The remaining important question for discussion is a claim of $4,000 damages for delay in commencing the work at Lake City.. The contract provided the work should be commenced June 15, 1892. It was not commenced until September or October. The cause of this delay is explained by Mr. Chittenden as caused by litigation between the party from whom they bought the timber and one who claimed adverse title to it. This litigation resulted in the person from whom they bought the timber being enjoined from selling it. He said the matter at the time was explained to Mr. Foster, who said he was entirely satisfied, and to go ahead with the manufacture. An examination of the record convinces us the defendants were satisfied with the explanation, and excused the *399delay. There were upwards of 13,000,000 feet of lumber manufactured by reason of this contract. A great many statements of account were made by the defendants, and a great mass of correspondence resulted in relation to it. No claim was made, in these statements or in this correspondence, of any intention to claim any damages because of the delay in commencing the work. These statements are 21 in number, running over a. period of néarly two years.

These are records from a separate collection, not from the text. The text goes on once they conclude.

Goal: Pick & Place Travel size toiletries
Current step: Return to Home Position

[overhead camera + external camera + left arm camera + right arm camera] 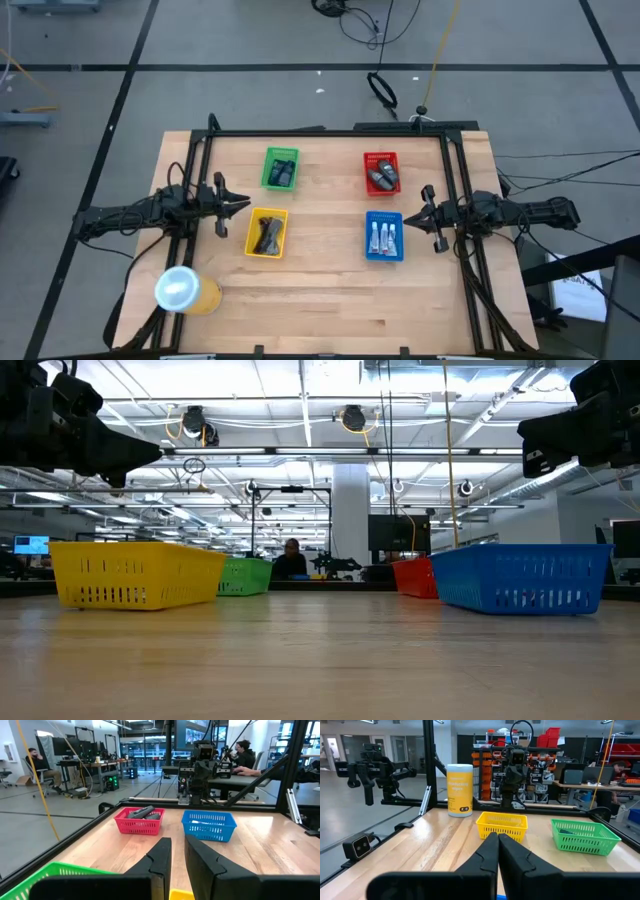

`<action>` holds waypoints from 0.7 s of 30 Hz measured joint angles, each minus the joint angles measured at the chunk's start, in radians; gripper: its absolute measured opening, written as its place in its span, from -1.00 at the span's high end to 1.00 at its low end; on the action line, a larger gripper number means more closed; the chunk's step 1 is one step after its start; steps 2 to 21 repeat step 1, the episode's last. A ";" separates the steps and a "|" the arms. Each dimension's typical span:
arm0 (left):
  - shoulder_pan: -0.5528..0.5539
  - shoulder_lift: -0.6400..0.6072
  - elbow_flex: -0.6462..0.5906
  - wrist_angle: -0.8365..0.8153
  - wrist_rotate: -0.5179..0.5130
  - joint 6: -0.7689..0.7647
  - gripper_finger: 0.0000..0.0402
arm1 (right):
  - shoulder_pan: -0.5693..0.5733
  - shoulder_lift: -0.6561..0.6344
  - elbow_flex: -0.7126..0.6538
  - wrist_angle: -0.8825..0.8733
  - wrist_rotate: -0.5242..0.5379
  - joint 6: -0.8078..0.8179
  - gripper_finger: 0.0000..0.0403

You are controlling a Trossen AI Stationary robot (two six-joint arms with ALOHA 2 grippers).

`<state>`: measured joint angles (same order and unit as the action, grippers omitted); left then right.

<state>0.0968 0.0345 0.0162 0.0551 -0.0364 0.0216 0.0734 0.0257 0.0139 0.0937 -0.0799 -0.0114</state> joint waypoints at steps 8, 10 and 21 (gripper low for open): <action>0.000 0.000 0.000 0.000 0.000 0.000 0.75 | 0.000 0.000 0.000 0.000 0.000 0.000 1.00; 0.000 0.000 0.000 0.000 0.000 0.000 0.75 | 0.000 0.000 0.000 0.000 0.000 0.000 1.00; 0.000 0.000 0.000 0.000 0.000 0.000 0.75 | 0.000 0.000 0.000 0.000 0.000 0.000 1.00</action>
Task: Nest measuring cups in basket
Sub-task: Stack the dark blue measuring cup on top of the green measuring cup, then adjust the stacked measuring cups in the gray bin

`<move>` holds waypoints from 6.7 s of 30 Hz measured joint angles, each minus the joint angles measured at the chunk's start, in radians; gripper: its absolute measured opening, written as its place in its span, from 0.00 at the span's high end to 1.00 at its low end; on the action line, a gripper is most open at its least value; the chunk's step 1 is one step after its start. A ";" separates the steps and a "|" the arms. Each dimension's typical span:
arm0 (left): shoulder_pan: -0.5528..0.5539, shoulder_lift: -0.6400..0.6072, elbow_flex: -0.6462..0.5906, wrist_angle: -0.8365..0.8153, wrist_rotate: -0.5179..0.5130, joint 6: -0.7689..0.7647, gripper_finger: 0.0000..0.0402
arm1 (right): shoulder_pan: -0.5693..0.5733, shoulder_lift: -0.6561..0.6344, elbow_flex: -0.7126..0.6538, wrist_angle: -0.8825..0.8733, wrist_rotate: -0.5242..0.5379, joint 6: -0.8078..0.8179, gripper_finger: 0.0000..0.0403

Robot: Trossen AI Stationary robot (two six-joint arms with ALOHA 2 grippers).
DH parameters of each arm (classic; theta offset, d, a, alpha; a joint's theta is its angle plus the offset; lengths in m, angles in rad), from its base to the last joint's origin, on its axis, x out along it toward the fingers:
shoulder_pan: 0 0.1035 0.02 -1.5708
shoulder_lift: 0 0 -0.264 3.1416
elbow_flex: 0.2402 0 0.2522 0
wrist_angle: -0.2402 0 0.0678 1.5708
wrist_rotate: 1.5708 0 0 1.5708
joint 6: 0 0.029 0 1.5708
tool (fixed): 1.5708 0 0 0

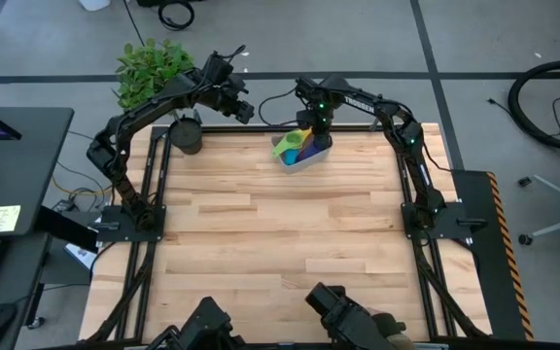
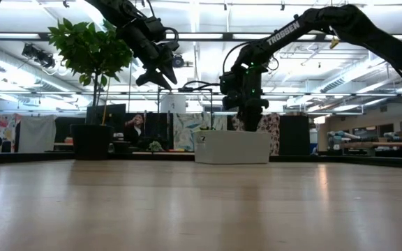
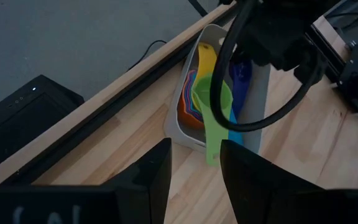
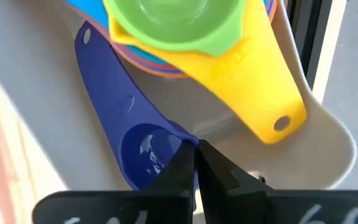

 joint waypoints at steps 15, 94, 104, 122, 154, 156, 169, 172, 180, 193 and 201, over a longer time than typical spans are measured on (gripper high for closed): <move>0.000 0.000 0.000 0.013 0.000 0.006 0.65 | -0.003 -0.017 0.032 -0.112 0.065 0.000 0.98; 0.000 0.000 0.000 0.117 0.010 -0.033 0.65 | -0.018 -0.017 -0.017 0.304 -0.362 -0.058 0.97; 0.000 0.000 0.000 0.116 0.010 -0.039 0.65 | -0.018 -0.017 -0.018 0.291 -0.320 -0.041 0.86; 0.003 0.003 0.000 0.097 -0.138 0.056 0.65 | 0.031 -0.021 0.068 0.236 -0.239 0.012 0.85; -0.210 0.296 0.000 0.191 -0.112 0.125 0.65 | -0.051 -0.022 0.166 -0.153 -0.220 0.297 0.92; -0.219 0.314 0.000 0.195 -0.160 0.114 0.65 | -0.056 -0.022 0.166 -0.153 -0.221 0.296 0.92; -0.224 0.325 0.000 0.221 -0.306 0.110 0.65 | -0.062 -0.022 0.166 -0.154 -0.226 0.278 0.92; -0.231 0.326 0.000 0.215 -0.305 0.125 0.65 | -0.062 -0.022 0.166 -0.153 -0.226 0.278 0.92; -0.256 0.326 0.000 0.191 -0.258 0.137 0.65 | -0.062 -0.022 0.166 -0.149 -0.248 0.280 0.92; -0.277 0.325 0.000 0.170 -0.222 0.125 0.65 | -0.037 -0.019 0.110 -0.185 -0.312 0.360 0.95; -0.300 0.300 0.020 0.091 -0.222 0.150 0.65 | -0.009 -0.019 0.008 -0.187 -0.327 0.352 0.98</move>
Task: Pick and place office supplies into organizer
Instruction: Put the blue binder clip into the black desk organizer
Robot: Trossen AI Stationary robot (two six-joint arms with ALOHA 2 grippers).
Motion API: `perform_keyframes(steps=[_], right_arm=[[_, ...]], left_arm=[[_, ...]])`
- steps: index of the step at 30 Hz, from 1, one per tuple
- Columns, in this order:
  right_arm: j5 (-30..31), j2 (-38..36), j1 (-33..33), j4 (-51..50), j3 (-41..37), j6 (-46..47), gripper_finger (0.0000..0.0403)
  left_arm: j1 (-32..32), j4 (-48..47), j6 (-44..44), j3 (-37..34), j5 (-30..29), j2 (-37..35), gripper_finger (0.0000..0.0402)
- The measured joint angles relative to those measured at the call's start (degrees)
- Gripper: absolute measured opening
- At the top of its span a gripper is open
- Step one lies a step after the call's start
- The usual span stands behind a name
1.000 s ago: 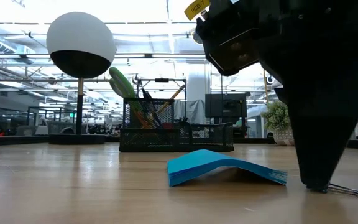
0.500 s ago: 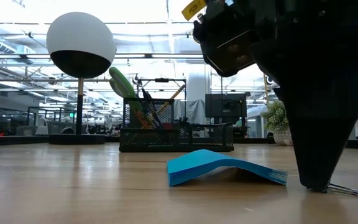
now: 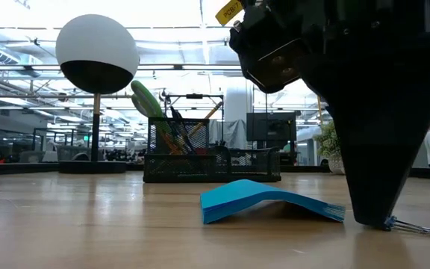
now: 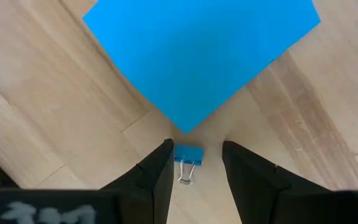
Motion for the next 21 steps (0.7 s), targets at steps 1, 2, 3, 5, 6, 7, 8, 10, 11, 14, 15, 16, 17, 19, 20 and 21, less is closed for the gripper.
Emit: perform_keyframes(steps=[1,2,3,5,6,7,8,10,11,14,15,16,17,19,20,21], right_arm=[[0.1,0.0,0.0,-0.1,0.0,0.0,0.0134],[0.4,0.0,0.0,-0.2,0.0,0.3,0.0134],[0.7,0.0,-0.1,-0.5,0.0,1.0,0.0134],[1.6,0.0,-0.3,-1.1,0.0,2.8,0.0134],[1.7,0.0,-0.4,-1.2,0.0,3.5,0.0134],[1.7,0.0,-0.6,-1.4,0.0,3.7,0.0134],[1.7,0.0,-0.7,-1.5,0.0,3.7,0.0134],[2.1,0.0,-0.7,-1.6,0.0,4.2,0.0134],[2.4,0.0,-0.7,-1.7,0.0,4.5,0.0134],[3.3,0.0,-0.7,-1.9,0.0,5.0,0.0134],[3.4,0.0,-0.7,-1.9,0.0,5.1,0.0134],[3.4,0.0,-0.7,-1.9,-0.1,5.1,0.0134],[3.4,0.0,-0.7,-1.9,0.0,5.0,0.0134],[3.3,0.0,-0.4,-2.0,0.0,3.6,0.0134],[3.3,0.0,-0.3,-2.2,0.3,2.8,0.0134],[3.3,0.1,-0.3,-2.5,0.7,1.8,0.0134]], left_arm=[[0.0,0.0,0.0,0.0,0.0,0.0,0.0145],[0.0,0.0,0.0,0.0,0.0,0.0,0.0145],[0.0,0.0,0.0,0.0,0.0,0.0,0.0145],[0.0,0.0,0.0,0.0,0.0,0.0,0.0145],[0.0,0.0,0.0,0.0,0.0,0.0,0.0145],[0.0,0.0,0.0,0.0,0.0,0.0,0.0145],[0.0,0.0,0.0,0.0,0.0,0.0,0.0145],[0.0,0.0,0.0,0.0,0.0,0.0,0.0145],[0.0,0.0,0.0,0.0,0.0,0.0,0.0145],[0.0,0.0,0.0,0.0,0.0,0.0,0.0145],[0.0,0.0,0.0,0.0,0.0,0.0,0.0145],[0.0,0.0,0.0,0.0,0.0,0.0,0.0145],[0.0,0.0,0.0,0.0,0.0,0.0,0.0145],[0.0,0.0,0.0,0.0,0.0,0.0,0.0145],[0.0,0.0,0.0,0.0,0.0,0.0,0.0145],[0.0,0.0,0.0,0.0,0.0,0.0,0.0145]])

No item for damages was charged against Chittenden & Herrick upon the books of defendants. The contract of April, 1893, was made after this delay occurred. There is nothing to indicate any claim of damages until they filed their answer in this case. They accepted the lumber manufactured under this contract, making no claim on account of delay. By accepting and retaining the lumber under such circumstances, they have waived the.terms of the contract as to time. See Crane v. Wilson, 105 Mich. 554.

The claims for damages on account of misgrading the . lumber and lath, and for wrongful piling of lumber, have been considered, but we do not deem it necessary to discuss them. We do not think the court erred in his disposition of the case.

The decree is affirmed, with costs.

Grant, C. J., Montgomery and Hooker, JJ., concurred. Long, J., did not sit.